Ich bin der festen Überzeugung, daß wir in einem solchen letzten Bereich die Wurzeln für die Unantastbarkeit der Menschenwürde suchen müssen. Sollen wir uns dann nicht gerade hier in Berlin angesichts unserer Geschichte von einem nicht bloß stummen, sondern einem sprechenden Mahnmal anrufen lassen, in der Sprache des gequälten jüdischen Volkes und in den Sprachen der Opfer, aber auch der Täter: "Du sollst nicht töten/Du sollst nicht morden."? Darüber und erst recht über alle Einzelheiten sollte man miteinander reden können. So grundsätzlich (nur negativ) religionsneutral ist jedenfalls das Dokument unseres Gemeinwesens, das Grundgesetz, nicht.

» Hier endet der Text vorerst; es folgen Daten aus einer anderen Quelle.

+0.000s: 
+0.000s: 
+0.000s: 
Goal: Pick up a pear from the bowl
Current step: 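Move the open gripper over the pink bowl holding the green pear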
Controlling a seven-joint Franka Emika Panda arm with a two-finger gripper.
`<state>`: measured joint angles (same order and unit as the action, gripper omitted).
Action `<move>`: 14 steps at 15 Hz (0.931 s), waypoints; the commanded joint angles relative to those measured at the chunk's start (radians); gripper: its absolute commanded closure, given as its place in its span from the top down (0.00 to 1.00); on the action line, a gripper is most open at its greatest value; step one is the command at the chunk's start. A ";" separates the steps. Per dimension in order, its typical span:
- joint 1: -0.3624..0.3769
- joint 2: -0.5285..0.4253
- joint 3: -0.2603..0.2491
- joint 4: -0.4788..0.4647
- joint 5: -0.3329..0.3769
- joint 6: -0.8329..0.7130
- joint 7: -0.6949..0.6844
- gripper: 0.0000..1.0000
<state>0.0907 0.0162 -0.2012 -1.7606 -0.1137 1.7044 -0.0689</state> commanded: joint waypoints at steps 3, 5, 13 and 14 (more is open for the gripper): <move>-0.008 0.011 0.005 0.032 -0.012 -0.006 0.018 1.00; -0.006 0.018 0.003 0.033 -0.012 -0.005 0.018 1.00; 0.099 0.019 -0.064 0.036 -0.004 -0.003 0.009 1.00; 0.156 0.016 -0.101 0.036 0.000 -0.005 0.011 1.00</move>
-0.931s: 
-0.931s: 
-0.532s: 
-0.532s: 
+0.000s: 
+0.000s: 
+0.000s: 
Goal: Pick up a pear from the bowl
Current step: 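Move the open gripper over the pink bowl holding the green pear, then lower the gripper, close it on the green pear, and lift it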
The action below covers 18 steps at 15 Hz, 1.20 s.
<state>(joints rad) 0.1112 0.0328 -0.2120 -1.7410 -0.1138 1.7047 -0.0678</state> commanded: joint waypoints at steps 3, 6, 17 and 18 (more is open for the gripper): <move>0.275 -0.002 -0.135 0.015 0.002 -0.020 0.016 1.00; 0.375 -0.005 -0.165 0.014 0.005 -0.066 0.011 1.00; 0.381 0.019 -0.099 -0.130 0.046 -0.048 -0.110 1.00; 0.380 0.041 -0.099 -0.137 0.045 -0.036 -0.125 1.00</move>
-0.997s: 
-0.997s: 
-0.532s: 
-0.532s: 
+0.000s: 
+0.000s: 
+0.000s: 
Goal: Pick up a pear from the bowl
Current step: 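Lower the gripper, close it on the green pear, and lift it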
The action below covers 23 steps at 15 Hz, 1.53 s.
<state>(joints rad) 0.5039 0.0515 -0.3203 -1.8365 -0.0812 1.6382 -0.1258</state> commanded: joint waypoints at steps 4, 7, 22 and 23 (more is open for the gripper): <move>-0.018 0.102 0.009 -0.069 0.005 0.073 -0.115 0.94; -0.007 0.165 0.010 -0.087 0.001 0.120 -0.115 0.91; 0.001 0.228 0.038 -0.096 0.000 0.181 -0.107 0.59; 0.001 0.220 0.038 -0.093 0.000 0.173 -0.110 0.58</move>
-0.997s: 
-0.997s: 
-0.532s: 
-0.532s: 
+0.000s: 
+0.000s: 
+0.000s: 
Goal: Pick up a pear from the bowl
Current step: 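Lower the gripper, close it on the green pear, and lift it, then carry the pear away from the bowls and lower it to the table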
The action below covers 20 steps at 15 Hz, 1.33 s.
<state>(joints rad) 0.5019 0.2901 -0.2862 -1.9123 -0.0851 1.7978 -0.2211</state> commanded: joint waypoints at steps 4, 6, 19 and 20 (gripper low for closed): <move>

Das Grundgesetz gewährt Stabilität und Offenheit. Es ist tauglich auch für künftige Aufgaben. Die Christen dieses Landes, die viel zur Entscheidung und zur Entfaltung beigetragen haben, werden es mit vielen anderen in Dankbarkeit und mit Zuversicht verteidigen und es immer wieder in den Alltag der gegenwärtigen Realität zurückholen, um menschenwürdige Verhältnisse zu schaffen. Amen.